Ask Zemaitis her secret for attracting birds and she begins by talking about “bugs.” With the knowledge that 95 percent of North American passerines, or songbirds, feed on insects, Zemaitis plants for caterpillars, knowing the birds will follow.
The property charms people as well. “Last week, I spotted a new neighbor taking photographs of my front yard,” Zemaitis says. “He wants a garden just like it.”
When I first learned to recognize the birds in the landscapes I loved, it was a kind of satori — a sudden enlightenment — that rang as clear as a bell. I've chased its echo ever since.
Unfortunately, truly native landscapes are increasingly hard to find. Over the winter, I went birding with a friend near his home in California, in an area I knew well from my work in agriculture. As we explored foothills filled with solar panels, vineyards, and olive groves, I felt my chest tighten with an unfamiliar anxiety. It was my first visit to these familiar places with birds' needs in mind. The human signature was evident everywhere, and its scrawl pushed birds to a footnote in the story of agriculture and development.
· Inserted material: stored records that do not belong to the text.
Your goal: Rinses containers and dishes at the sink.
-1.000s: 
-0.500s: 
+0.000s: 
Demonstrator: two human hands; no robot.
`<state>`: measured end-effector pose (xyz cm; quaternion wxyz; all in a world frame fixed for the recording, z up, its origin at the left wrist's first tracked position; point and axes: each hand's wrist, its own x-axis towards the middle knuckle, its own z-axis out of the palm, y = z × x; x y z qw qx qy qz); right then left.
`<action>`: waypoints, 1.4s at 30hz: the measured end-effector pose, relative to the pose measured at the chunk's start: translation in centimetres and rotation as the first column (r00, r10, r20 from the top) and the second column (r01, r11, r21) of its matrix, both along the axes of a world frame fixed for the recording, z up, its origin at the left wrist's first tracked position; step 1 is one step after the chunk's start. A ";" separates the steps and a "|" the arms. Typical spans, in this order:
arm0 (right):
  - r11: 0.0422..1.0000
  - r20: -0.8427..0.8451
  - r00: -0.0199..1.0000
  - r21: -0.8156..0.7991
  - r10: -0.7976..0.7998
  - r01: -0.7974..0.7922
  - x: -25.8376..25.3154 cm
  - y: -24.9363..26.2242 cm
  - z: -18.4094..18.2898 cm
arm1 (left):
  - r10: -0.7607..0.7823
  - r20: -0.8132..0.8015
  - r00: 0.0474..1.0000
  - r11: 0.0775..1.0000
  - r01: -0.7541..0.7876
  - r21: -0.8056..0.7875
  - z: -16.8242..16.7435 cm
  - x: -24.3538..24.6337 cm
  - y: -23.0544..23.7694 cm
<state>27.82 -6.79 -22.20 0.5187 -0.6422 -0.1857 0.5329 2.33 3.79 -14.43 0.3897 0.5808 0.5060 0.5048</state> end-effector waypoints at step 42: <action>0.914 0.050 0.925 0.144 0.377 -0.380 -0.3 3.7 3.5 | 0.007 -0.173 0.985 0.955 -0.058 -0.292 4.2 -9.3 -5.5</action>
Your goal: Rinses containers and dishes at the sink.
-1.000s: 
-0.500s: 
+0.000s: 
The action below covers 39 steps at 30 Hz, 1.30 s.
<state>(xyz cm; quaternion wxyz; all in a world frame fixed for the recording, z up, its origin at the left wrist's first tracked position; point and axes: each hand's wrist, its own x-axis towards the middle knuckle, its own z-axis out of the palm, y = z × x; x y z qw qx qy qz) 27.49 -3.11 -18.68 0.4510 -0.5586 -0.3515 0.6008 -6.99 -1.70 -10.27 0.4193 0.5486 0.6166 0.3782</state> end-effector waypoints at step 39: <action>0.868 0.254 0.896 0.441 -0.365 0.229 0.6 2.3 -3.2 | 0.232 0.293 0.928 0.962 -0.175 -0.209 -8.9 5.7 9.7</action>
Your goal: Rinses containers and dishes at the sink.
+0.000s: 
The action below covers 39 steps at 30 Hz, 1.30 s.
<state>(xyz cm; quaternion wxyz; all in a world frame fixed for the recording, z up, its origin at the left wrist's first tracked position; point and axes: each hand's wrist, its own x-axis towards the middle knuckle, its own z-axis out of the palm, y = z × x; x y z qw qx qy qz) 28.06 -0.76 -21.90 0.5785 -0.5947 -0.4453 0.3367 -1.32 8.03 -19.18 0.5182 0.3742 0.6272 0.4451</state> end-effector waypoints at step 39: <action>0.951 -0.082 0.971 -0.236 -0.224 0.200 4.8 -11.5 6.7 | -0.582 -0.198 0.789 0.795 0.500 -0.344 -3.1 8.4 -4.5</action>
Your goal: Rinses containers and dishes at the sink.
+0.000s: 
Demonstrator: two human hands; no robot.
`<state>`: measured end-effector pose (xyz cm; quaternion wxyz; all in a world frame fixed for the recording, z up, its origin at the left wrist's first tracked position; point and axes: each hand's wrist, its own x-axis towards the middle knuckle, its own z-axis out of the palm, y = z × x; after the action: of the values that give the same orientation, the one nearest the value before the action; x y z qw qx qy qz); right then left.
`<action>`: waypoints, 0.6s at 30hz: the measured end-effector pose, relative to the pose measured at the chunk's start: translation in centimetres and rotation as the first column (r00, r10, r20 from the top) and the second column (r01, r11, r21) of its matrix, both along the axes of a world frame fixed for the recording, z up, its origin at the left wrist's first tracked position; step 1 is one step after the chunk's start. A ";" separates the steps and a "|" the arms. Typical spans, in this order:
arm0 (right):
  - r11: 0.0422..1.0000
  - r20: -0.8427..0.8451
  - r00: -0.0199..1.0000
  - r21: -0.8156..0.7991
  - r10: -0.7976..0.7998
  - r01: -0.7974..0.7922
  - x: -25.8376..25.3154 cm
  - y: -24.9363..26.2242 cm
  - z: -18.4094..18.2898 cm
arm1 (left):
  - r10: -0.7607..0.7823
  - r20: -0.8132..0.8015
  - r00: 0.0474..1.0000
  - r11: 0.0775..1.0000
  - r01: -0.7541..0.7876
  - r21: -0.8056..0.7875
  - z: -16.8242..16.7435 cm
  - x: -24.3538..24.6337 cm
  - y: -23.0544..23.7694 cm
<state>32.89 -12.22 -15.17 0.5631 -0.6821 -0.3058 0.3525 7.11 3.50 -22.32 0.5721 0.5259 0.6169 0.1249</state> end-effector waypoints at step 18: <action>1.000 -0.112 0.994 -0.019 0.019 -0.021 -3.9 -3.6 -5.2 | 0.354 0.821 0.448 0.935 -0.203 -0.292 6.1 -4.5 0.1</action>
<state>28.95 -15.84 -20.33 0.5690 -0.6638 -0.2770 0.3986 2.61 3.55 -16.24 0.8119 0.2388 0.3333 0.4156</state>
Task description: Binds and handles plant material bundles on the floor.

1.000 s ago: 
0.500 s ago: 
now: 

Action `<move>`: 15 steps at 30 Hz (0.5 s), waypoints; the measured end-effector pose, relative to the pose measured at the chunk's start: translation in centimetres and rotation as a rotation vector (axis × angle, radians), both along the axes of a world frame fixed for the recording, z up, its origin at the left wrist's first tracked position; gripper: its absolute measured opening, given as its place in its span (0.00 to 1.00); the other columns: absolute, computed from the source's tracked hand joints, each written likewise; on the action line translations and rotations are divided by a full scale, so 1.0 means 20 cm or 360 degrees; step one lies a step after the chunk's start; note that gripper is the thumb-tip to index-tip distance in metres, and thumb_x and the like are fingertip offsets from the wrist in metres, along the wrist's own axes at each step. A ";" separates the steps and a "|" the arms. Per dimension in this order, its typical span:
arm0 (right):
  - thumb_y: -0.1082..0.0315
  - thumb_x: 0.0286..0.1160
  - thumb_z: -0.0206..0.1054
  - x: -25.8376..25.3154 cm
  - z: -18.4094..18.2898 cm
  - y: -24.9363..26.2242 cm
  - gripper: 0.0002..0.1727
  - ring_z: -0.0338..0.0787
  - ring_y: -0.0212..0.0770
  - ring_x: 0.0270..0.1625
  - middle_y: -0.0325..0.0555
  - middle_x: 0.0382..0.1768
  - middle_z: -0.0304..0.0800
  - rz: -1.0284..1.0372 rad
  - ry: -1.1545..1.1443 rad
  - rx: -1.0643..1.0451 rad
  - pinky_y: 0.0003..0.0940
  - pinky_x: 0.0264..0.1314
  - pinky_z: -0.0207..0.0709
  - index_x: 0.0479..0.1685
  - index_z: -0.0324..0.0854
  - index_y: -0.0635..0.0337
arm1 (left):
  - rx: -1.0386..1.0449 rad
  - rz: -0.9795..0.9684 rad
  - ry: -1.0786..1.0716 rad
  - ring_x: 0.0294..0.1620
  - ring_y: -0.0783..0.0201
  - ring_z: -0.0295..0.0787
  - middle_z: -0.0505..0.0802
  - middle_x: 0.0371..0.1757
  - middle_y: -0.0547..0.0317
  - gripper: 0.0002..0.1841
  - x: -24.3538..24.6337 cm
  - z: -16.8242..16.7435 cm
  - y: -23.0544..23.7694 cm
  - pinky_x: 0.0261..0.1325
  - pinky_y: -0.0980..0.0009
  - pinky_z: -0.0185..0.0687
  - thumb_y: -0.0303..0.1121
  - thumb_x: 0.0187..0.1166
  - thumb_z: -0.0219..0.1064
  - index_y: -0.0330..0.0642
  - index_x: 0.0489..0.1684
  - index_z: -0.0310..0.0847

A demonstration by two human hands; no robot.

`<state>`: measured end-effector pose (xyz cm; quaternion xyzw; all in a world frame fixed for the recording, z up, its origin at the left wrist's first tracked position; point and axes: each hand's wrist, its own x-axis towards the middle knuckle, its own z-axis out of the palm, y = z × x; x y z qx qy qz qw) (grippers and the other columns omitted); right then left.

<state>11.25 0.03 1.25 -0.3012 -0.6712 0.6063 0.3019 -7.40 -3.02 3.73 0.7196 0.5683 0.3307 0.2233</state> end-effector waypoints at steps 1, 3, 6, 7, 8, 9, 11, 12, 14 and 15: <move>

Yet in the areas where the right resources remained, an Acorn Woodpecker sought acorns in a small stand of California Scrub Oak. Below a giant rock cliff too sheer to farm, a Rock Wren appeared. A Greater Roadrunner ran alongside the road, through old cattle pasture reclaimed by California Sagebrush.
Following up on reports of an out-of-range Cassin's Kingbird, we continued slowly. I had never seen one, but recognized it straightaway. There, not five feet away, balanced on barbed wire, was our bird. My friend and I high-fived. In a sliver of appropriate habitat in an otherwise largely altered landscape, it was doing exactly what we expected: perching in the open, waiting for what came next.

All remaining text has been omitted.